How to Make Whipped Cream
Ingredients
- 2 cups (16fl oz/480 ml) heavy whipping cream (36% fat content)
Instructions
For Soft Peaks
- Using a stand mixer or an electric hand mixer, whip the cream in a large bowl on high speed until soft peaks form, about 3 minutes. This is the perfect texture to serve on the side of a dessert or on top of a drink.
For Stiff Peaks
- Whip for about 4 minutes on high speed. This texture is great for piping and frosting/cake decorating.
- Cover and store whipped cream in the fridge for up to 48 hours. If the cream has softened over time you can whip it up again briefly.
Hey Gemma, I’m a big fan of your recipes and channel. I’m from India and since finding heavy cream is so hard here, I wanted you to add a personal discovery of mine to the country recommendations.

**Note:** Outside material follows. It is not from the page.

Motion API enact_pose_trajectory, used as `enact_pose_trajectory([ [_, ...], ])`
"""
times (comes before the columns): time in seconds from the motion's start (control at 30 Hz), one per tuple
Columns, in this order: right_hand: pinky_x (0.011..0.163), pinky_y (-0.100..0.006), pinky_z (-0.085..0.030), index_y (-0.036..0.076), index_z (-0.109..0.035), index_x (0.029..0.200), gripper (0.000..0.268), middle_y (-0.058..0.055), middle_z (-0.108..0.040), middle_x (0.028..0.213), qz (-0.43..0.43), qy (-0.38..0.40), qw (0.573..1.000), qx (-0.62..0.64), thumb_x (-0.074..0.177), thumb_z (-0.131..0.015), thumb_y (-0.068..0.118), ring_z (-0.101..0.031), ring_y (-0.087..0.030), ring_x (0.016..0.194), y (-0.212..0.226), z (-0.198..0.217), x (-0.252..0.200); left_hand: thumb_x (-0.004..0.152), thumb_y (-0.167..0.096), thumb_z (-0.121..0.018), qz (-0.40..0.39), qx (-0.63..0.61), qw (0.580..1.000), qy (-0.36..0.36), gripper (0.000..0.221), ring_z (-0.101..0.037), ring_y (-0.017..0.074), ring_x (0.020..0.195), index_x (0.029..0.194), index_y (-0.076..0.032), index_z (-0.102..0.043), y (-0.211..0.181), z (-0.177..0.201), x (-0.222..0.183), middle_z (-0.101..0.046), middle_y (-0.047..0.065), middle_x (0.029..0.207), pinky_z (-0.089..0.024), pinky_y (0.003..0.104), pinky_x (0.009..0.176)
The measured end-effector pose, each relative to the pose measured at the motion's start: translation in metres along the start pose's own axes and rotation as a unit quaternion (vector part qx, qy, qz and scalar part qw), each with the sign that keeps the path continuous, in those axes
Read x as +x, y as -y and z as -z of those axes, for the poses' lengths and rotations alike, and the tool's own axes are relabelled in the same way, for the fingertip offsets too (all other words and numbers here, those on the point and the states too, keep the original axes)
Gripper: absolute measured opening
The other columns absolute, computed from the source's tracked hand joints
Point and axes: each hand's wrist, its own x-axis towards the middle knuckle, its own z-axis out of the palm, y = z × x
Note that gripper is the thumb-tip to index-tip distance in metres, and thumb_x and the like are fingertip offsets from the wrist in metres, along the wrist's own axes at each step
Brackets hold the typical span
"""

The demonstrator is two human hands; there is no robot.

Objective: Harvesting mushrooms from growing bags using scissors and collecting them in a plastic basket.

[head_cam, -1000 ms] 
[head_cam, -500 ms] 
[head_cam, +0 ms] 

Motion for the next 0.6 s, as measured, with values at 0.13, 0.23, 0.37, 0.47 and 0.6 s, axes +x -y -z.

I’ve used Milky Mist Cream for all recipes that need heavy/whipping cream eg. Marscapone, Homemade ice cream etc. Please add it and recommend it for all Indians.
Hi Gemma, can you also tell us how to make a heavy whipped cream out of nestle cream, is it possible? As heavy whipped cream is not available on most of the stores.
Hi again Gemma.
So, can I use non-dairy whipping creams for making whipped cream ? Will it whip well?
Will always be waiting for your reply. 😃
Thanks again.
For UAE pls tell which cream will be best
Oh dear I am 82 years old and I often make myself a little bowl of whipped cream as a snack. I do it with an ordinary whisk! You should try it with a spoonful of maple syrup!
Will this work at hight altitude? I live above 5500 ft. and have to adjust most receipe
watched this video twice, you mentioned condense milk, but how much and do I keep beating, or do I fold in?
Hi Gemma, I’m a big fan of yours. I’m from the Philippines. Can I use this heavy whipped cream for cheesecakes? Thank you.
Hi Gemma. can i use this recipie for your cheese cake recipies?
Goid morning Gemma. I love using your recipes. I live in Saudi Arabia and cannot find heavy whipping cream here. Just saw a listing and we have Almarai fresh cream here. Can I use that?